Developing the New FOX Sports Digital Experience

Tom Zentmeyer
FOX TECH
Published in
15 min readApr 21, 2021

With the 2021 Major League Baseball season starting this week, members of the FOX product development team reminisced about last season’s July Opening Day when we launched our new digital sports platform. The forthcoming nine-inning narrative barely scratches the surface of what was a very fun, challenging, and foundational year leading up to the 2020 season’s first pitch.

Top of the First Inning
The time had come to re-imagine the FOX Sports digital experience. The prior version of the FOX Sports website and mobile applications had been performing well in the market for several years but the technical and streaming landscape had changed, sports wagering was entering the market place and a new FOX had emerged. We needed to spring forward and lay the foundation for the next several years.

This was the rare opportunity to rebuild from scratch. For a product development team, this is what you dream about. Anything was possible and we had a hungry, talented tech team ready for the challenge.

Bottom of the First
As the business, product and design teams were focused on creating what the new experience should look like and how it should function, the rest of the product development team was focused on re-platforming decisions.

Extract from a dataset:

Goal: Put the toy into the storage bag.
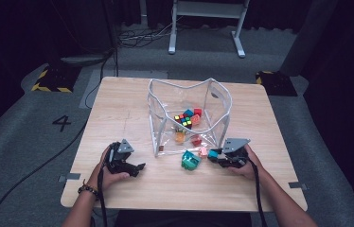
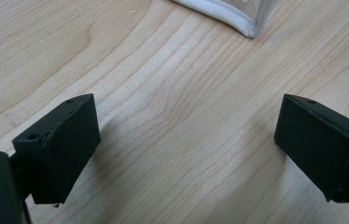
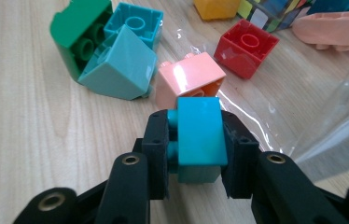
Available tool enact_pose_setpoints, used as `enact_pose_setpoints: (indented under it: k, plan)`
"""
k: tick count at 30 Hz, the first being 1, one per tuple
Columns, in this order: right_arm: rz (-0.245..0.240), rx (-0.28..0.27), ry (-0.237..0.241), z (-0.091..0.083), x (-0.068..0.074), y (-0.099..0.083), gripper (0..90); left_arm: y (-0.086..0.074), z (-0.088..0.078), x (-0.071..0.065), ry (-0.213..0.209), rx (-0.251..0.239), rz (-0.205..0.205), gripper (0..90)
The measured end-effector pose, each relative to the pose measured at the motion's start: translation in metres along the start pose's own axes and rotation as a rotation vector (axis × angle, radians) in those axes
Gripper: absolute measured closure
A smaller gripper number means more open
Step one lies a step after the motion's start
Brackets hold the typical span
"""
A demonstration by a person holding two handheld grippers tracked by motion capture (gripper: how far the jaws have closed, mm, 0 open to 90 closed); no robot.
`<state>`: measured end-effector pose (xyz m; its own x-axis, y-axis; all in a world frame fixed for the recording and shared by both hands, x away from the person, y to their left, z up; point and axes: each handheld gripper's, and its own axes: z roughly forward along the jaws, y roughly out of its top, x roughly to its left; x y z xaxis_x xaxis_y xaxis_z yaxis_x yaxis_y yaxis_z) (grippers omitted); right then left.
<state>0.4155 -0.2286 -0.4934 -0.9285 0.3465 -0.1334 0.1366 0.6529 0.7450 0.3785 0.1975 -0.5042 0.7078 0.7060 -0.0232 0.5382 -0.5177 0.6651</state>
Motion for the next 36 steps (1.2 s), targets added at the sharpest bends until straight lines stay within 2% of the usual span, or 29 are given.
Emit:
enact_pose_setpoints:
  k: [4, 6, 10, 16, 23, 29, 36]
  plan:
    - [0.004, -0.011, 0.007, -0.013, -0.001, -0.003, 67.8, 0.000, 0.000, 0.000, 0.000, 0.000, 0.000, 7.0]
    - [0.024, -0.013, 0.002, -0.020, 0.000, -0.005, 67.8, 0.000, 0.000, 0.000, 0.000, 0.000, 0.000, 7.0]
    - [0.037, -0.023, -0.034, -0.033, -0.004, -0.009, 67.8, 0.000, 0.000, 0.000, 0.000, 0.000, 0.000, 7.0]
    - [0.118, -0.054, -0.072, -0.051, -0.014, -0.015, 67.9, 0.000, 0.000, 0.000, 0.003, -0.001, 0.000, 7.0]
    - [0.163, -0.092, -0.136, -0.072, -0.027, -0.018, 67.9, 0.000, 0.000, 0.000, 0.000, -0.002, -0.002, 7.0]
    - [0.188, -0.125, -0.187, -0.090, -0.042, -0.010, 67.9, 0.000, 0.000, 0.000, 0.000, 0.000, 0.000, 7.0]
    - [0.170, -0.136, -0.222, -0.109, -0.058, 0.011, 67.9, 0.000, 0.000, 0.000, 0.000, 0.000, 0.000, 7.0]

First, the mobile engineering team made an important decision to transition from cross-platform development to native development. Transitioning to native development (Swift for iOS, Kotlin for Android) would unquestionably yield many positives but it would also require the engineering team to learn new languages from scratch. The team dove in headfirst and spent several weeks ramping up on best practices, building out CI/CD pipelines, solution setup, key service and instrumentation integrations, etc. With a solid framework in place, the team would be ready to go.

Second, the technology team decided to adopt the company’s nascent, headless Content Management System (codenamed “Spark”). Sunsetting the legacy CMS would clear years of baggage and technical debt while also expanding the reach, feature set and adoption of the new Spark product which had recently launched to power the FOX Business digital experience. While it would eventually require training for the editorial staff, this decision paved the way for a single CMS system to power all the FOX digital products.

For the sports web development team, this meant a complete shift of technology. The team would transition from a blend of .NET/C#/Java/JavaScript developers to Vue and Nuxt. Like the mobile team, the web team was excited to learn new technologies.

For the CMS development team, this meant planning for an onslaught of new feature needs to satisfy a sports product.

Third, the technology team decided to unify the feature and task management system used across the various teams. Transitioning to JIRA introduced yet another learning curve for several of the teams. Select members were chosen to lead the charge, acquire knowledge and distribute to the team.

Finally, the teams all formally transitioned to a more consistent Agile/Scrum process with two-week sprints and the QA/test engineering teams were included as core members of the team from the very beginning.

While change is never easy and decisions are always questioned, hindsight has proven each was the right choice. Plus, the teams are now experts in each of the new technology choices.

Top of the Second
As designs started to progress, many unique new features were sprouting that would require outside partnerships or services to solve. Prior demo meetings, sales pitches, product research and existing relationships in other areas of the business started to bear fruit.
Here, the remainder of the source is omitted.